Mowles sued, arguing that the commission’s unwarranted meddling had cost him the Republican nomination.
“The government doesn’t have the right to control political speech,” says Shenna Bellows, executive director of the Maine Civil Liberties Union, which is representing Mowles. “Mr. Mowles was making use of comments already in the public sphere. It’s up to the people, not his opponent and not the government, to decide whether or not that’s appropriate.”
Mowles’s case was heard this past March in Cumberland County Superior Court, which ruled against him. Next stop, according to his lawyer, David Lourie: the Maine Supreme Court. Let’s hope the justices stand up for the right of candidates to campaign and of voters to vote, free from interference on the part of those who claim they love democracy so much that they need to smother it.
Boston English headmaster accused of squelching protest
It is with some trepidation that we wade into the murky waters of a civil lawsuit. Jeffrey Herman claims he was let go as a substitute teacher at Boston English High School because he had spoken out at a city-council hearing against the school system’s $1.2 million Junior ROTC program. English High School headmaster Jose Duarte, in a response filed by school-department lawyers, counters that he put Herman on a “do not call” list because of Herman’s “poor performance and inappropriate behavior as a substitute teacher.”
But regardless of who’s telling the truth, the issue raised by Herman is a crucial one and worth calling attention to. Certainly the ACLU of Massachusetts thinks so, as it is representing Herman in court. And there is some circumstantial evidence to suggest that he may have a case: according to the ACLU, Duarte is “a former military man who has ‘Reveille’ played over the school loudspeaker in the mornings.”

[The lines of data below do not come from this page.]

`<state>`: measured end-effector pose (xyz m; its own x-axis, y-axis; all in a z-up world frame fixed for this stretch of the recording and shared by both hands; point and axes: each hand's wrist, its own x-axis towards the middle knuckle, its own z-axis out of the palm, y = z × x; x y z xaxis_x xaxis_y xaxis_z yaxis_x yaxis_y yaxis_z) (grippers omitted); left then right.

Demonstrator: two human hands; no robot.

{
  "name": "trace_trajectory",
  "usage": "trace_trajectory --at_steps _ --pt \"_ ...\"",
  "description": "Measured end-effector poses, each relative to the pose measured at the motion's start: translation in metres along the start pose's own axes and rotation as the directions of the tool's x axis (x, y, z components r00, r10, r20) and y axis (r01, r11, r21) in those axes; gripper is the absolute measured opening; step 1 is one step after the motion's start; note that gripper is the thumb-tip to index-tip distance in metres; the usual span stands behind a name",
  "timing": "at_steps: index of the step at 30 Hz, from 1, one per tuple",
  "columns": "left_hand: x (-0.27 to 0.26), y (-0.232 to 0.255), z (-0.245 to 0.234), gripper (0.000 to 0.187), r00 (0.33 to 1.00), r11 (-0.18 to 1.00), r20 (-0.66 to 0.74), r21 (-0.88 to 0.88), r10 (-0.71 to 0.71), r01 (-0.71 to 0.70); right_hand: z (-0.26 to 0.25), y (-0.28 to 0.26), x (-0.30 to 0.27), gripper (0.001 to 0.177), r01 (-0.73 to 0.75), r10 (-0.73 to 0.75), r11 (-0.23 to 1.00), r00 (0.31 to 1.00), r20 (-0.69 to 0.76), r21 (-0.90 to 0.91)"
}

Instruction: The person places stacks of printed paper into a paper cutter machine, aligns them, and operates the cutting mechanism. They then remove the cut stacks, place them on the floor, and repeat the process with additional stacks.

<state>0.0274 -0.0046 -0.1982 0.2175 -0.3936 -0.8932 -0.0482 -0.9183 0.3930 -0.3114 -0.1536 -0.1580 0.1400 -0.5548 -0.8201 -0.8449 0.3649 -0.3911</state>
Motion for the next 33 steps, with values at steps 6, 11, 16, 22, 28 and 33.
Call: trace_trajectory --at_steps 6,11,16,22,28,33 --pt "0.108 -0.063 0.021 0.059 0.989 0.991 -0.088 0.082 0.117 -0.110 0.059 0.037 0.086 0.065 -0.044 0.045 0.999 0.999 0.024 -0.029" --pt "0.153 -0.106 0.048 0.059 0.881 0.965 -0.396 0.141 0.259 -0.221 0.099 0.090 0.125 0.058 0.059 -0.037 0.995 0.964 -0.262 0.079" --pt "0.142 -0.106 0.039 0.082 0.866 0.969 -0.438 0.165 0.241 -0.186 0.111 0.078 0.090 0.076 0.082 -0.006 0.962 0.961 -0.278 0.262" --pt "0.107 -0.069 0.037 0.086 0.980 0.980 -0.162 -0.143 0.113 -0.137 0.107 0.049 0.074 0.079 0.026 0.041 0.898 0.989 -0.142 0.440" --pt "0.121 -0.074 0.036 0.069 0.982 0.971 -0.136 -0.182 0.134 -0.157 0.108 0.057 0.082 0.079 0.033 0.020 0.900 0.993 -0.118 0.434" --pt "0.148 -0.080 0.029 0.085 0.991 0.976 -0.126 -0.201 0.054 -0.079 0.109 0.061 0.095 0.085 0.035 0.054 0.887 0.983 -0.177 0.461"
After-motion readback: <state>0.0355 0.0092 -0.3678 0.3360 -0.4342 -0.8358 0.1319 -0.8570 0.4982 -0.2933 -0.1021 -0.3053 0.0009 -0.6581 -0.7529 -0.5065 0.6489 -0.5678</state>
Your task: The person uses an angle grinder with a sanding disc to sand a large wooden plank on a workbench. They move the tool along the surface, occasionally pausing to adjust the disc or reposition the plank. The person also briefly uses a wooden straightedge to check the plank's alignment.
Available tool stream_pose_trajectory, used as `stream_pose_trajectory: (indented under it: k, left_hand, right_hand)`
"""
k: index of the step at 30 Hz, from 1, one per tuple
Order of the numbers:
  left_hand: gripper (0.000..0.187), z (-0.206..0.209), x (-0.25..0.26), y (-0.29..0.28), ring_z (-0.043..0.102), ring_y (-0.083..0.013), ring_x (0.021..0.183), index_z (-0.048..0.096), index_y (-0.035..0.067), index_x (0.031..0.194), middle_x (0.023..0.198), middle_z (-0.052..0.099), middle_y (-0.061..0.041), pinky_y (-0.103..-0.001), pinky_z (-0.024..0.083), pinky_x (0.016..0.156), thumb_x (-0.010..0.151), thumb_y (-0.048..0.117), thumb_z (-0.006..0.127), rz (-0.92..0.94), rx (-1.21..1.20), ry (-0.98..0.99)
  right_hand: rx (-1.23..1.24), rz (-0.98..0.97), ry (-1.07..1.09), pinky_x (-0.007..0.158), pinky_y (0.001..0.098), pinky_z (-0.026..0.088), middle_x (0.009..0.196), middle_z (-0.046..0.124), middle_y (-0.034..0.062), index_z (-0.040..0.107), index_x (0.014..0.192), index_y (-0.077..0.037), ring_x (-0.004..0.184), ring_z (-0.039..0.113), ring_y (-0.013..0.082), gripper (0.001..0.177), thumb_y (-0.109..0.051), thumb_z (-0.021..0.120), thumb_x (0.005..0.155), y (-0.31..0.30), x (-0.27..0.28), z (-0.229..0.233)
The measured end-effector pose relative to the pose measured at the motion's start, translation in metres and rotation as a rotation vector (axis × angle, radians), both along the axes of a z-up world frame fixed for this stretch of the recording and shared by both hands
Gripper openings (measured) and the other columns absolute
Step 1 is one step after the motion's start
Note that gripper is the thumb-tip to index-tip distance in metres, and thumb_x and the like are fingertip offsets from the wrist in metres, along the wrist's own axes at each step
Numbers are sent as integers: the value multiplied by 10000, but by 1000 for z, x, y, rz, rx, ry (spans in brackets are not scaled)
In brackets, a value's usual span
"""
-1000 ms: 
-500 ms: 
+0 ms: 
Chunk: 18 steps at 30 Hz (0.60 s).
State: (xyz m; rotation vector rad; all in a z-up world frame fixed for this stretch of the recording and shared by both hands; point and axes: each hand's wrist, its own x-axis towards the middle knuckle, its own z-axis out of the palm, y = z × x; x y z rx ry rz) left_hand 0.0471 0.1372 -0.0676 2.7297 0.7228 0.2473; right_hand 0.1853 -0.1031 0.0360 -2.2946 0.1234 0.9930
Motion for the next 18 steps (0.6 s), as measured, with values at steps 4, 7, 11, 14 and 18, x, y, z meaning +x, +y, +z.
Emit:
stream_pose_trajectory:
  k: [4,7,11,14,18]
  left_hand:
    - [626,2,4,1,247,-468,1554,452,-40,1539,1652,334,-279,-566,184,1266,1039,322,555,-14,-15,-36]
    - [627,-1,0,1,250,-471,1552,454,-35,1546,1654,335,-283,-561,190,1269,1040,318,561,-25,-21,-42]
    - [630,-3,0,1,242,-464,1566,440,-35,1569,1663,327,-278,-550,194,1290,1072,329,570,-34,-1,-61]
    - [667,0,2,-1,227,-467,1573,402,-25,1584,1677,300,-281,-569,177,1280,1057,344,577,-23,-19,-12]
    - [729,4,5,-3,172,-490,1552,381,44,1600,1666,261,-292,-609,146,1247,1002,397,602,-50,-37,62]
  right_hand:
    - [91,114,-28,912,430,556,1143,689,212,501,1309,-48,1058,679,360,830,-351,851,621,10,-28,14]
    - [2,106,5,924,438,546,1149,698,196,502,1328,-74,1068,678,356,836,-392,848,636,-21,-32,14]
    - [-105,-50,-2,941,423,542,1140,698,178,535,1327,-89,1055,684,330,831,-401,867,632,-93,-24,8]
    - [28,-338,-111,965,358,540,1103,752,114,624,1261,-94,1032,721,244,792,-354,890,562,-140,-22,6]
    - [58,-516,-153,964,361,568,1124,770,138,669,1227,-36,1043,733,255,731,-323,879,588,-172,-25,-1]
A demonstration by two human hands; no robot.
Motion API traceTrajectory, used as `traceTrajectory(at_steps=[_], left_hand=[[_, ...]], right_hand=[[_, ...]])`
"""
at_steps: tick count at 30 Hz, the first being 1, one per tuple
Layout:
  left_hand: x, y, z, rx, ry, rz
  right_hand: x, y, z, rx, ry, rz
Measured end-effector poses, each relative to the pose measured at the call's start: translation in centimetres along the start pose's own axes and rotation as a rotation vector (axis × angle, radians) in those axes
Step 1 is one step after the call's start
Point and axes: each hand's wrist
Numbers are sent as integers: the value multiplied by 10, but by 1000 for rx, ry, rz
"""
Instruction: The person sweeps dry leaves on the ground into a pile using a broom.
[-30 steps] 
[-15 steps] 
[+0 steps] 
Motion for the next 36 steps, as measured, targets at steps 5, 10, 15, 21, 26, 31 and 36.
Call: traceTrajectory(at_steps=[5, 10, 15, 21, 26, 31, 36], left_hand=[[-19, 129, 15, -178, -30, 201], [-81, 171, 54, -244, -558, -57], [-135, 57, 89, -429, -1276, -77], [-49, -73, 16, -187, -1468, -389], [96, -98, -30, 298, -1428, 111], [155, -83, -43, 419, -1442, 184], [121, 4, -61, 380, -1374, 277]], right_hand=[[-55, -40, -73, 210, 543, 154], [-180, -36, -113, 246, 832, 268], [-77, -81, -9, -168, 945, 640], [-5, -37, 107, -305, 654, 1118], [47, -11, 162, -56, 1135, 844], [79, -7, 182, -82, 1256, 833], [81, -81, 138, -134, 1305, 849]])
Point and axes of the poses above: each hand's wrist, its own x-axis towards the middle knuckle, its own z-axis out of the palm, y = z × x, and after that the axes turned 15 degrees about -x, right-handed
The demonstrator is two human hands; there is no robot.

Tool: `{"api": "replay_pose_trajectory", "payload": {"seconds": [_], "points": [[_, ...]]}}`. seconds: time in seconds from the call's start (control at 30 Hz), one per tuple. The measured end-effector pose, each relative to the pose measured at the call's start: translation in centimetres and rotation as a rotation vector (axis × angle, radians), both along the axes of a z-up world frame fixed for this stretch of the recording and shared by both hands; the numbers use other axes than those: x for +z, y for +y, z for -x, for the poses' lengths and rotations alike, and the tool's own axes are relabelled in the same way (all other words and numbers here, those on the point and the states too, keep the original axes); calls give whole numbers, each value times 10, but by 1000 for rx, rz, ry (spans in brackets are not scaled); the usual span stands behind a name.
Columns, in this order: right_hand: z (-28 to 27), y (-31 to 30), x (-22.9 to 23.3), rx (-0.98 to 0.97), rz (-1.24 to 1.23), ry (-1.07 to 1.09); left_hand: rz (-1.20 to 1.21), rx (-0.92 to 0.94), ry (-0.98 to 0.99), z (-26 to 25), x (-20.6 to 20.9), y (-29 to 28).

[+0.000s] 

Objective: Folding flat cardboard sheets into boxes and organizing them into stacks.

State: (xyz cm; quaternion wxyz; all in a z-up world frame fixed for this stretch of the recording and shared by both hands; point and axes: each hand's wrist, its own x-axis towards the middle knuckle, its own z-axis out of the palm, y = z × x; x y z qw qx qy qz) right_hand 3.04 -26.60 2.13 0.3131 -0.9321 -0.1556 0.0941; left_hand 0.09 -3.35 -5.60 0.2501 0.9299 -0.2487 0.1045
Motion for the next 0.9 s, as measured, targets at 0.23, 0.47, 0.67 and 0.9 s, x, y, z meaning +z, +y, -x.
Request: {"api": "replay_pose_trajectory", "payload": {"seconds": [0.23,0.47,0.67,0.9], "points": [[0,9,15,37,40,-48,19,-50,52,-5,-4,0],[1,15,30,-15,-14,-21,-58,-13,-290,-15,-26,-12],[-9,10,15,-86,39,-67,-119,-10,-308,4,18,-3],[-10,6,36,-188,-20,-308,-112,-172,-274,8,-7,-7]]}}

Says Herman: “I testified to city councilors that taxpayer dollars would be better spent on teaching kids how to stop the violence that is plaguing our city. Apparently headmaster Duarte couldn’t tolerate my expressing that point of view.” (Editor's note: After the print edition of the Phoenix went to press, the city agreed to pay Herman a $15,000 settlement, but did not admit to any wrongdoing on Duarte's part.)
If the First Amendment means anything, surely it ought to protect a public schoolteacher who speaks against the military recruiters who seek to enlist vulnerable high-school students, many of whom are from disadvantaged backgrounds and see few other opportunities in life.
If Duarte acted out of a desire to silence Herman, then he couldn’t have offered a worse example to the young people he leads. Perhaps the school song ought to be changed from “Reveille” to “Taps.”